In particular, the sharp rise in gold prices since the Federal Reserve's Jackson Hole meeting on August 22 is an unusual and alarming phenomenon.

 

The "eye of the storm" in this global currency depreciation trade is none other than Japan's "high market trade," which aims to weaken the yen and boost stock prices.

 

An uncontrollable doubling down: The dangers of Sanaenomics

 

With inflation exceeding 2% for 41 consecutive months since April 2022, "Sanaenomics," which aims to double down on Abenomics, is nothing more than a rehash of policies that failed to achieve price stability and sustainable growth.
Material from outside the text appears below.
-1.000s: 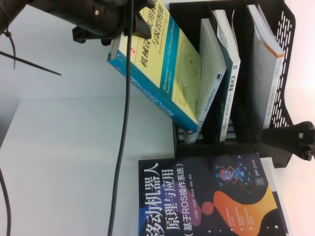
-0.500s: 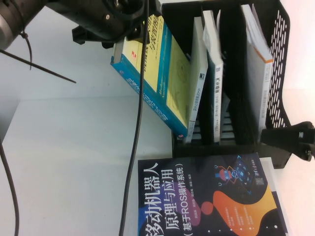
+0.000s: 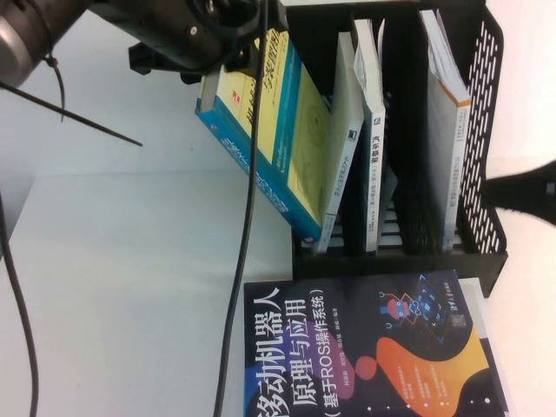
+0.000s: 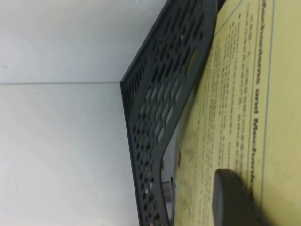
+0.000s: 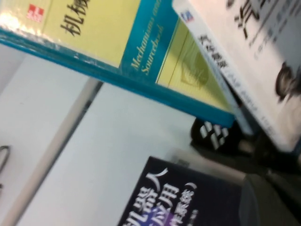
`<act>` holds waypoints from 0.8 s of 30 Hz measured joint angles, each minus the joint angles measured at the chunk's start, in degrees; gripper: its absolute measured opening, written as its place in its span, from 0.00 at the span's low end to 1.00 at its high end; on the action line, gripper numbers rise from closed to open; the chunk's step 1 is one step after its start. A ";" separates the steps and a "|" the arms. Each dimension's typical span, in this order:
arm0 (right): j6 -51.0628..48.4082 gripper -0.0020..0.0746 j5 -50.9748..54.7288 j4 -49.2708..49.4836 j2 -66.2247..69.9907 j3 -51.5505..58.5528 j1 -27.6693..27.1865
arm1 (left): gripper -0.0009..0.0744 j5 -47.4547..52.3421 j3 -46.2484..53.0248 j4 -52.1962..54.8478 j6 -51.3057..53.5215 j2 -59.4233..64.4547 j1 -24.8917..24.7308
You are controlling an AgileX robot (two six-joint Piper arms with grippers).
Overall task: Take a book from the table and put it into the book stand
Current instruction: Place the book on the book shelf
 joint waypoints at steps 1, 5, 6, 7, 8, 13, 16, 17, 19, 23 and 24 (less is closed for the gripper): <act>2.00 0.03 -0.59 -2.66 -0.80 -1.61 0.00 | 0.27 -0.51 0.00 0.06 0.10 0.47 -0.15; 10.67 0.03 -1.69 -14.55 -4.38 -7.81 0.00 | 0.27 -2.60 0.00 1.23 0.75 2.29 -1.29; 13.07 0.03 -1.69 -18.04 -5.43 -9.16 0.00 | 0.27 -3.23 0.00 1.39 1.02 2.80 -1.64; 15.43 0.03 -1.56 -21.61 -6.53 -10.84 0.00 | 0.27 -3.69 0.00 1.43 1.51 3.25 -1.99; 17.75 0.03 -1.28 -25.15 -7.65 -12.48 0.00 | 0.27 -4.14 0.00 1.70 1.84 3.69 -2.26; 27.37 0.03 0.68 -39.52 -13.37 -18.96 0.00 | 0.27 -6.55 0.00 1.77 4.22 5.26 -3.29; 31.21 0.03 1.41 -46.44 -17.68 -20.56 0.00 | 0.27 -7.63 0.00 1.63 4.87 5.96 -3.37; 32.49 0.03 1.81 -48.33 -19.19 -20.85 0.00 | 0.27 -7.75 0.00 1.41 4.87 6.07 -3.37; 35.09 0.03 2.84 -50.89 -21.89 -20.95 0.00 | 0.27 -8.06 0.00 1.18 4.99 6.07 -3.43; 37.19 0.03 6.12 -52.76 -28.06 -20.95 0.00 | 0.27 -8.31 0.00 0.70 6.19 6.07 -3.43; 37.35 0.03 6.51 -53.01 -29.81 -20.95 0.00 | 0.27 -8.31 0.00 0.70 6.43 6.07 -3.43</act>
The vicious cycle of a weak yen, inflation, and a bubble has spiraled out of control, putting Japan on the brink of economic collapse.

 

IMF Outlook and Its Blind Spots

 

The IMF has revised its global growth forecast for 2025 upward to 3.2%. Some believe the impact of Trump's tariffs "isn't as shocking as initially anticipated." However, structural risks, such as a rekindling of US-China tensions, the collapse of the AI ​​boom, and immigration restrictions, remain unmanifest.

 

The pessimistic scenario also suggests that global GDP could decline by 1.2% in 2026. In other words, now is the time for countries to stop settling for a lull and instead rebuild international cooperation to prevent a chain reaction of currency, trade, and hegemony collapses.

 

Conclusion: Clearing the Fog of Monetary Illusion

 

Japan is now on the front lines of global economic risk. Rather than Trump tariffs, the real risk we must face is the inherent crisis caused by monetary illusion and policy fallacies.

 

*Monetary illusion: A psychological tendency to be confused by nominal monetary changes and misjudge real changes in purchasing power and living standards.